== What to work on ==
Send back the whole listing untouched.

[Raw data]

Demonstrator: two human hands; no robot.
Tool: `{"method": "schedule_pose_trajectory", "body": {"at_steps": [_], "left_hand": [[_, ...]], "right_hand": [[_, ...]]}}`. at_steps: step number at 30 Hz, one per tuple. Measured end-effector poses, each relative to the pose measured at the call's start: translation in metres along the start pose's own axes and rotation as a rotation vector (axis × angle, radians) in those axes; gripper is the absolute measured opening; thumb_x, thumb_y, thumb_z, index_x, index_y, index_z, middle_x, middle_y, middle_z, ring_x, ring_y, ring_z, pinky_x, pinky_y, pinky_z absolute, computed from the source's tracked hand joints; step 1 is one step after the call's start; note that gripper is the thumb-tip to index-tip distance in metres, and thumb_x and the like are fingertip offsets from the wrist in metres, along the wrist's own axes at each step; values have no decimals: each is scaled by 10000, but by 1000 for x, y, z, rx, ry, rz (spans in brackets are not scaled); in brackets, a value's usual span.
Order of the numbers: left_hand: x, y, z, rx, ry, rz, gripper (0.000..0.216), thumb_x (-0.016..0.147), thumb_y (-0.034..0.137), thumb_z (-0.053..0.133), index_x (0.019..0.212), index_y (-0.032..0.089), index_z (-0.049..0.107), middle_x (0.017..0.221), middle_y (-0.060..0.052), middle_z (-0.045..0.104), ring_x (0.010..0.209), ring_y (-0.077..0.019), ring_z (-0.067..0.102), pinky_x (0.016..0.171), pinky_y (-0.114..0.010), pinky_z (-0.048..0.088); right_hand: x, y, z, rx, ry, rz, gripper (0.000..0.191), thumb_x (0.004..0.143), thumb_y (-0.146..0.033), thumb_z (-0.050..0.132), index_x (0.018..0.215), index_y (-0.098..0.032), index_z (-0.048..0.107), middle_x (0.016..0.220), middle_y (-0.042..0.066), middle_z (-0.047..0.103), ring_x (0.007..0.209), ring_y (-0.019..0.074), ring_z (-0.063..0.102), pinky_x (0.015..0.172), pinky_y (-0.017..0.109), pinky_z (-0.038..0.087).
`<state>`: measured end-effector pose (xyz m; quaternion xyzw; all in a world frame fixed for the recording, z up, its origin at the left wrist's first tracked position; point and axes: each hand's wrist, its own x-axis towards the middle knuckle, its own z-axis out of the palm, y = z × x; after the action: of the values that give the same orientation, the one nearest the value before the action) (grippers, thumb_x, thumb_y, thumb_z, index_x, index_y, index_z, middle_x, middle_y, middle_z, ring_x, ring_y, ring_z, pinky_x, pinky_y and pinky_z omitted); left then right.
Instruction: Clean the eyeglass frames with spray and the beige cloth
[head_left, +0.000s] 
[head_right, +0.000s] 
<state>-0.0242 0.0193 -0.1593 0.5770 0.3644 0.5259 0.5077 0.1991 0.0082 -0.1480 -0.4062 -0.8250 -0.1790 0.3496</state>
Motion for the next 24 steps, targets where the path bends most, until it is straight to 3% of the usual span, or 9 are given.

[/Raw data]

== Solution to this problem ==
Demonstrator: two human hands; no robot.
Tool: `{"method": "schedule_pose_trajectory", "body": {"at_steps": [_], "left_hand": [[_, ...]], "right_hand": [[_, ...]]}}`. at_steps: step number at 30 Hz, one per tuple. Measured end-effector poses, each relative to the pose measured at the call's start: translation in metres along the start pose's own axes and rotation as a rotation vector (axis × angle, radians) in those axes; gripper is the absolute measured opening; thumb_x, thumb_y, thumb_z, index_x, index_y, index_z, middle_x, middle_y, middle_z, ring_x, ring_y, ring_z, pinky_x, pinky_y, pinky_z absolute, computed from the source's tracked hand joints; step 1 is one step after the call's start; note that gripper is the thumb-tip to index-tip distance in metres, and thumb_x and the like are fingertip offsets from the wrist in metres, along the wrist's own axes at each step; values have no decimals: each is scaled by 10000, but by 1000 for x, y, z, rx, ry, rz (spans in brackets are not scaled); in brackets, a value's usual span.
Order of the numbers: left_hand: x, y, z, rx, ry, rz, gripper (0.000..0.216), thumb_x (-0.016..0.147), thumb_y (-0.034..0.137), thumb_z (-0.053..0.133), index_x (0.019..0.212), index_y (-0.032..0.089), index_z (-0.049..0.107), middle_x (0.017..0.221), middle_y (-0.060..0.052), middle_z (-0.045..0.104), ring_x (0.010..0.209), ring_y (-0.077..0.019), ring_z (-0.067..0.102), pinky_x (0.016..0.171), pinky_y (-0.114..0.010), pinky_z (-0.048..0.088); right_hand: x, y, z, rx, ry, rz, gripper (0.000..0.191), thumb_x (0.004..0.143), thumb_y (-0.146..0.033), thumb_z (-0.050..0.132), index_x (0.018..0.215), index_y (-0.098..0.032), index_z (-0.048..0.107), middle_x (0.016..0.220), middle_y (-0.042..0.066), middle_z (-0.047..0.103), ring_x (0.007..0.209), ring_y (-0.019..0.074), ring_z (-0.063..0.102), pinky_x (0.015..0.172), pinky_y (-0.017..0.109), pinky_z (-0.038..0.087).
`<state>`: measured end-effector pose (xyz m; quaternion xyzw; all in a world frame fixed for the recording, z up, its origin at the left wrist's first tracked position; point and axes: each hand's wrist, its own x-axis towards the middle knuckle, its own z-axis out of the palm, y = z × x; after the action: of the values that give the same orientation, the one nearest the value before the action) (grippers, thumb_x, thumb_y, thumb_z, index_x, index_y, index_z, middle_x, middle_y, middle_z, ring_x, ring_y, ring_z, pinky_x, pinky_y and pinky_z omitted); left then right.
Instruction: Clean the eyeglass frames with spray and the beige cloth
[head_left, +0.000s] 
[head_right, +0.000s] 
<state>-0.0242 0.0193 -0.1593 0.5770 0.3644 0.5259 0.5077 0.1991 0.0082 -0.1480 -0.4062 -0.8250 -0.1790 0.3496</state>
Motion for the next 24 steps, targets where the path bends most, until it is straight to 3% of the usual span, or 9 are given.

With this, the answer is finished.